[WHAT THE TASK REQUIRES]
Retype the line containing "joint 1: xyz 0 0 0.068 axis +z" and each later line through the end of the listing, exactly as written, with no other lines.

[RECORDS FOR THIS TASK]
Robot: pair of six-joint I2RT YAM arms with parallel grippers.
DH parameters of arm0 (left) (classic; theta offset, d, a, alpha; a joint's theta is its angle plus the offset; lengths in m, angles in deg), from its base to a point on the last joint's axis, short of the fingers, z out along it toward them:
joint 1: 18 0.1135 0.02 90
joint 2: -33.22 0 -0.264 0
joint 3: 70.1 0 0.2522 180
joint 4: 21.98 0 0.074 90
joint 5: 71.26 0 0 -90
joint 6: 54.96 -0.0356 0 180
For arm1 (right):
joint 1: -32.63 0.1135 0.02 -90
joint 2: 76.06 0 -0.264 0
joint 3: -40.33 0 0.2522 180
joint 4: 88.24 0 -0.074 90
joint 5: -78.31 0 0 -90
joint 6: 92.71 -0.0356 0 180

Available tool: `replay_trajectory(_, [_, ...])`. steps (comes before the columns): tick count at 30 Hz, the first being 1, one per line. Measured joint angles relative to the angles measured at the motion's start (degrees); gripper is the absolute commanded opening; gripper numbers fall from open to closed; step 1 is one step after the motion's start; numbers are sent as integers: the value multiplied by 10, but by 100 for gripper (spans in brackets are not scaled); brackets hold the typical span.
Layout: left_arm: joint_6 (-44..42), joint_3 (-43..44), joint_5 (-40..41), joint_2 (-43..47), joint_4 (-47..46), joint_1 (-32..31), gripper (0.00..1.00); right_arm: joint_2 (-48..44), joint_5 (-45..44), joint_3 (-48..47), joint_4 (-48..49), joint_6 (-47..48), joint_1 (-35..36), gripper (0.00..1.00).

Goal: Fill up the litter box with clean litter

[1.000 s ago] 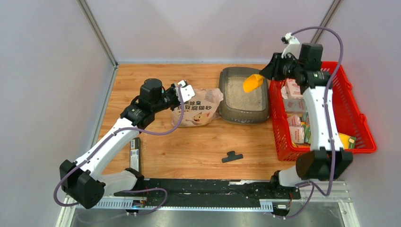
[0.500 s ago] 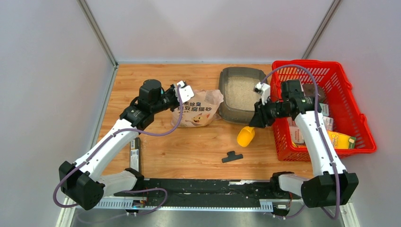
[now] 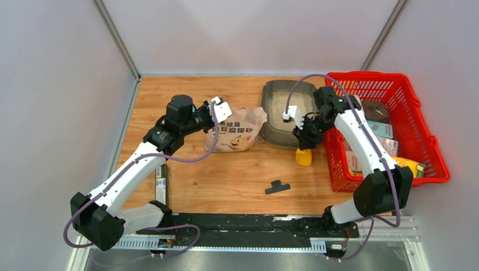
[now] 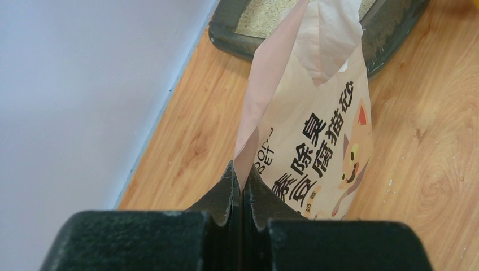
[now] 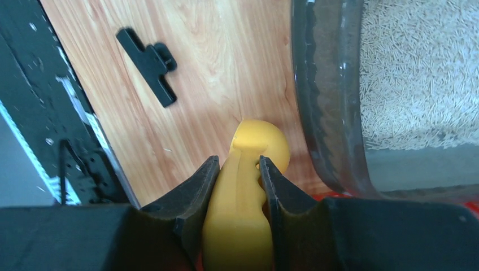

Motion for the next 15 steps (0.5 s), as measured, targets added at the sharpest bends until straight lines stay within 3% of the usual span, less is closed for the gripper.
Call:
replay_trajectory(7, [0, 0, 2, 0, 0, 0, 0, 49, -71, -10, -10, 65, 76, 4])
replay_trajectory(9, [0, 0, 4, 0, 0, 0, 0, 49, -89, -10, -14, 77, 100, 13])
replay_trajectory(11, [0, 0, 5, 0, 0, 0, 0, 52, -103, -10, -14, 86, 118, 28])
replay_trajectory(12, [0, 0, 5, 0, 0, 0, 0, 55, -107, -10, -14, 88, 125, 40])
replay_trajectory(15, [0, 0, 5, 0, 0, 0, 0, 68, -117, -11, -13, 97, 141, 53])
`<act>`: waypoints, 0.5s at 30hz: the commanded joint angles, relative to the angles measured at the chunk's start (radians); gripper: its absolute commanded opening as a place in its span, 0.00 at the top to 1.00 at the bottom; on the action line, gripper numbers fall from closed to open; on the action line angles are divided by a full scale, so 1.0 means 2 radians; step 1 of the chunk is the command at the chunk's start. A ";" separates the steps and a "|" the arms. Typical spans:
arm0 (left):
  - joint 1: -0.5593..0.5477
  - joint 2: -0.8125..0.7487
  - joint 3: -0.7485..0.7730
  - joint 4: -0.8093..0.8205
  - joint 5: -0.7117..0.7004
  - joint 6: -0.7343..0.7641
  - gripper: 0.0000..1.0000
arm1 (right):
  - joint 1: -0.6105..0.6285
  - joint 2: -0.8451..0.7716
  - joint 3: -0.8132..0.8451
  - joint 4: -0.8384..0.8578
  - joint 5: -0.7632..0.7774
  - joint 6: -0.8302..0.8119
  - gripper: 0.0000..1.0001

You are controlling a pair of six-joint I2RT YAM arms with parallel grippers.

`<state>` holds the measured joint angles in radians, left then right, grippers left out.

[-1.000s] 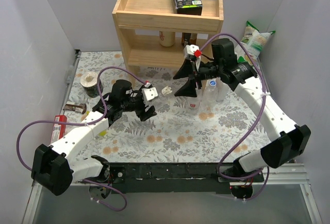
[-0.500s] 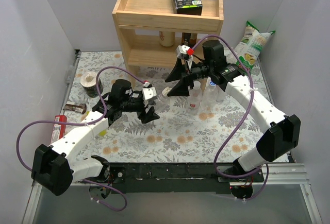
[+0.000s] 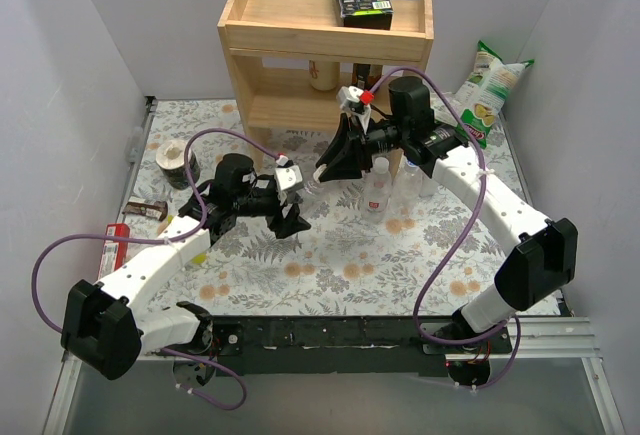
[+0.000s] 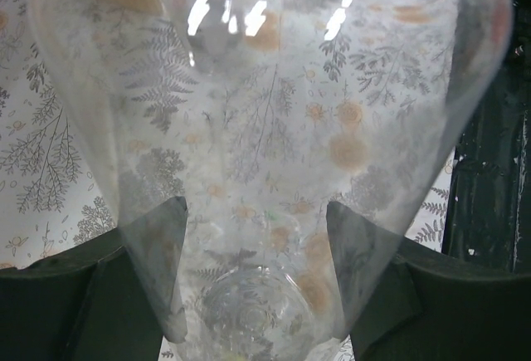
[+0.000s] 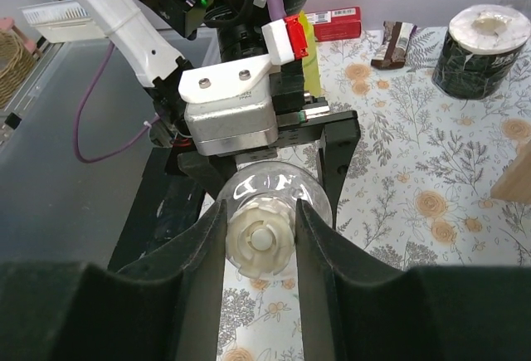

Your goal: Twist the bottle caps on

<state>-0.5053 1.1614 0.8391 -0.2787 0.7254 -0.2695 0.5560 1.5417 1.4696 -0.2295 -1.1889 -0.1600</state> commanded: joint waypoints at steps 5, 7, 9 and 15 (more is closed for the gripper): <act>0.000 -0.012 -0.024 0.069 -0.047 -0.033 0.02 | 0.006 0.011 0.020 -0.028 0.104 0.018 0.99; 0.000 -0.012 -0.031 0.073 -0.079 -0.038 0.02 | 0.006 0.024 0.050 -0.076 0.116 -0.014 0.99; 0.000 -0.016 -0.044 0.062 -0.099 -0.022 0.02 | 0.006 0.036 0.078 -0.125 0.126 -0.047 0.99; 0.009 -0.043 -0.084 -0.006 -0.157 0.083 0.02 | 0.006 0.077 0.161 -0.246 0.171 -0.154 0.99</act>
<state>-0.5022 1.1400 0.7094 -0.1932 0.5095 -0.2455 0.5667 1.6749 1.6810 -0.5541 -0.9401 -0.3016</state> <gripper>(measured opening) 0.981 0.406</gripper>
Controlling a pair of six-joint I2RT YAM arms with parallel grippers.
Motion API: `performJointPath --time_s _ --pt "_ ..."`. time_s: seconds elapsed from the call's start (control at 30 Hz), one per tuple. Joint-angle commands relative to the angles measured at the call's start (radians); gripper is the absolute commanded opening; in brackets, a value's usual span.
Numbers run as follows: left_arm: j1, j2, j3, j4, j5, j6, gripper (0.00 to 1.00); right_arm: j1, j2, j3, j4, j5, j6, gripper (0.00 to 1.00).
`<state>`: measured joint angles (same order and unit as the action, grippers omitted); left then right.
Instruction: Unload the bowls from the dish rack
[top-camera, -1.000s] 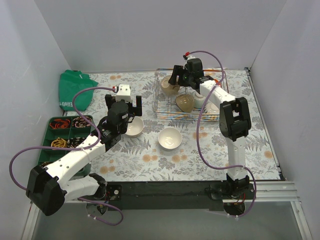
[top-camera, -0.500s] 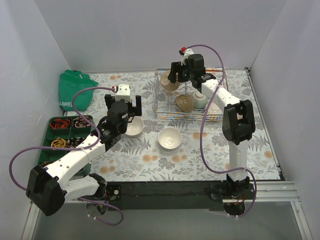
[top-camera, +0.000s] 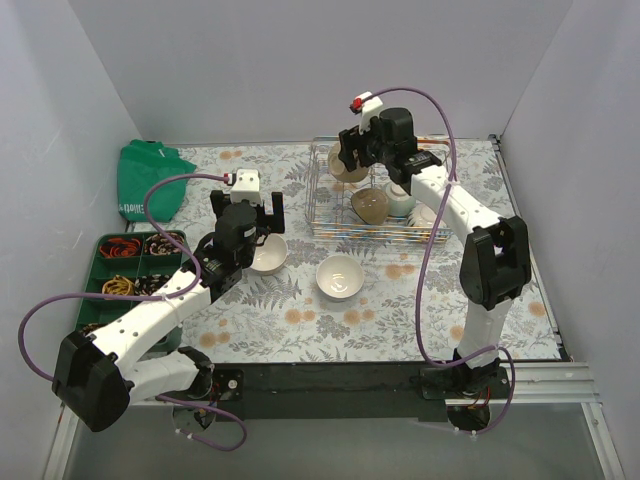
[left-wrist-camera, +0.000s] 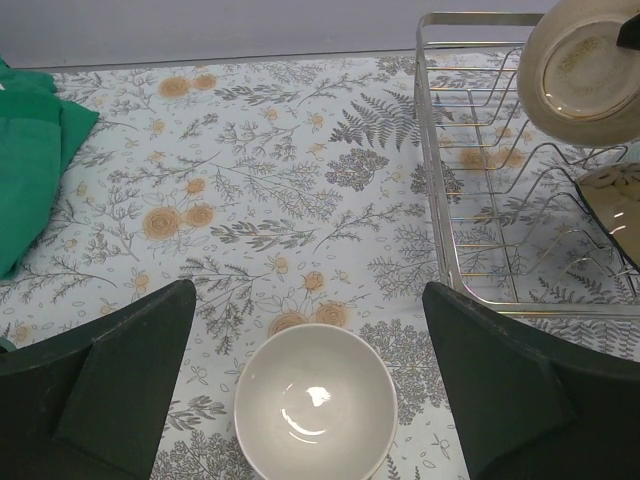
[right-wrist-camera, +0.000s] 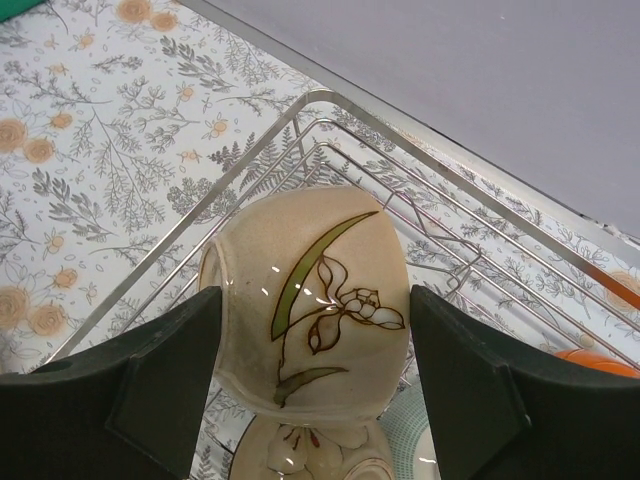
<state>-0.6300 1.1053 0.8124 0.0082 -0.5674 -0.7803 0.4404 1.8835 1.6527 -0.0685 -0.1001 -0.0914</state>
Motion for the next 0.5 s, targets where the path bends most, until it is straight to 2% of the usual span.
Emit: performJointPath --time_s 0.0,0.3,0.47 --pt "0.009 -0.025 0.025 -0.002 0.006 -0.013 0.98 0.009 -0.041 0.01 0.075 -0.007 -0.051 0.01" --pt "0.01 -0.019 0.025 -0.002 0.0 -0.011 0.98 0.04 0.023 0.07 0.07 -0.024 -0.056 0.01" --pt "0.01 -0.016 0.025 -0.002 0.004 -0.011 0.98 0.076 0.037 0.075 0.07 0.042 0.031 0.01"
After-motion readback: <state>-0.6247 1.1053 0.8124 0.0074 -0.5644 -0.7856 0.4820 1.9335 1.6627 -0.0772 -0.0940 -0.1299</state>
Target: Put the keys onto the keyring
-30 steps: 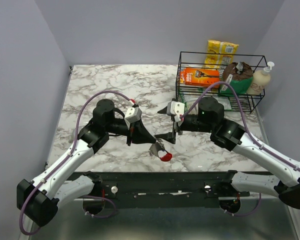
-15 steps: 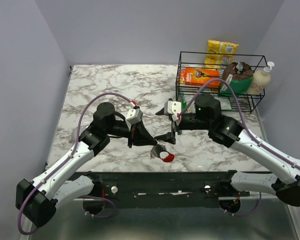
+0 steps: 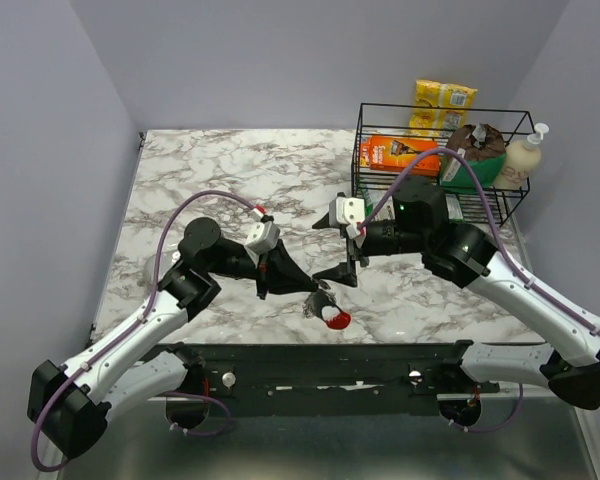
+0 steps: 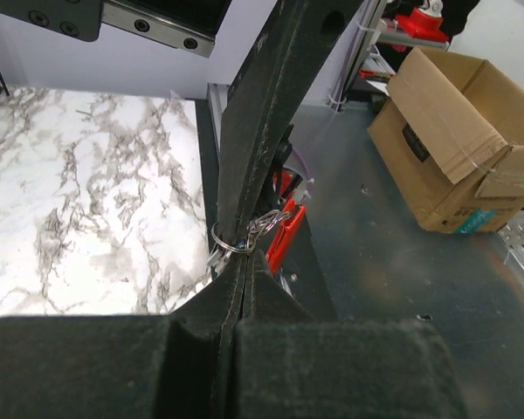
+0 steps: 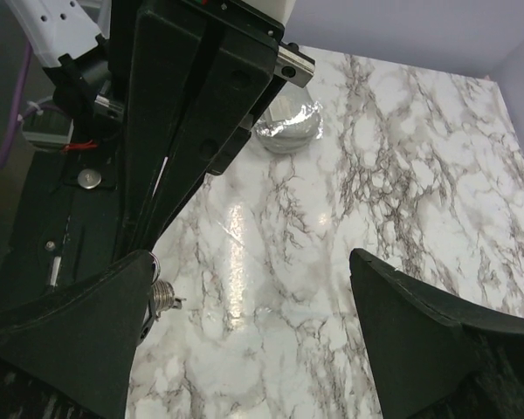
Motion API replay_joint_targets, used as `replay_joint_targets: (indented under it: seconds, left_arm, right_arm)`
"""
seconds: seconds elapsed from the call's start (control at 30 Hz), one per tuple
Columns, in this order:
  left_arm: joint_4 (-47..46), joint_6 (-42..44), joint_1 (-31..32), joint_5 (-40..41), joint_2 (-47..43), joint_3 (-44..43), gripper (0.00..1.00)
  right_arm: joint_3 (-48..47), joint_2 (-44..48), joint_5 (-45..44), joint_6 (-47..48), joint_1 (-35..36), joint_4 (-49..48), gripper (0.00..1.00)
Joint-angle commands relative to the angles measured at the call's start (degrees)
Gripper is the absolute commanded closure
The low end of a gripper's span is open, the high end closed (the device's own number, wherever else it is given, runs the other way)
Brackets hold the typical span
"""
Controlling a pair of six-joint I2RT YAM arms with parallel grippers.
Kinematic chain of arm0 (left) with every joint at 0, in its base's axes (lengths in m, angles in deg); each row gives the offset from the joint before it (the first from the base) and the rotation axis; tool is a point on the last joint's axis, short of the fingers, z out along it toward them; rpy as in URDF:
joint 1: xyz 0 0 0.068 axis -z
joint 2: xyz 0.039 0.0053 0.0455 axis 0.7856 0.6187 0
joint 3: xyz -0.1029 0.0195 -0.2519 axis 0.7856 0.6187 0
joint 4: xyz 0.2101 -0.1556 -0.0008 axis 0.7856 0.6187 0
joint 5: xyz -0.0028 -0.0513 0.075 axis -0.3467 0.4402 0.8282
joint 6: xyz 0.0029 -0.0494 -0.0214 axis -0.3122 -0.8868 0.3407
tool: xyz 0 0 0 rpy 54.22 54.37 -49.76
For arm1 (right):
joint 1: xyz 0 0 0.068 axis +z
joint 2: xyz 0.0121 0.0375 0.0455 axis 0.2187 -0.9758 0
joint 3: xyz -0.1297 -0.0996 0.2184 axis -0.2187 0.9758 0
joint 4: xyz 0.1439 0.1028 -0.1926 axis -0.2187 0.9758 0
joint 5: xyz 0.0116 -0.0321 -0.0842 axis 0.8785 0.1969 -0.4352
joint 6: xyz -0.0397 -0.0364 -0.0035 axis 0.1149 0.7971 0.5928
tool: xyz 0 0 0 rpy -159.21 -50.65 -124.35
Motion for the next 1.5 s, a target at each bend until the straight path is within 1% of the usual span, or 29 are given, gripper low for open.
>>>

[RESPONSE TO THE EXERCISE]
joint 1: xyz 0 0 0.068 axis +z
joint 2: xyz 0.0121 0.0375 0.0455 axis 0.2187 -0.9758 0
joint 3: xyz -0.1297 -0.0996 0.2184 axis -0.2187 0.9758 0
joint 4: xyz 0.1439 0.1028 -0.1926 axis -0.2187 0.9758 0
joint 5: xyz 0.0116 -0.0321 -0.0842 axis 0.8785 0.1969 -0.4352
joint 6: xyz -0.0397 -0.0364 -0.0035 axis 0.1149 0.7971 0.5928
tool: xyz 0 0 0 rpy -159.21 -50.65 -124.35
Motion for the next 1.5 s, a target at each bend until the straight path is within 1% of the usual span, or 29 are given, gripper low for open.
>>>

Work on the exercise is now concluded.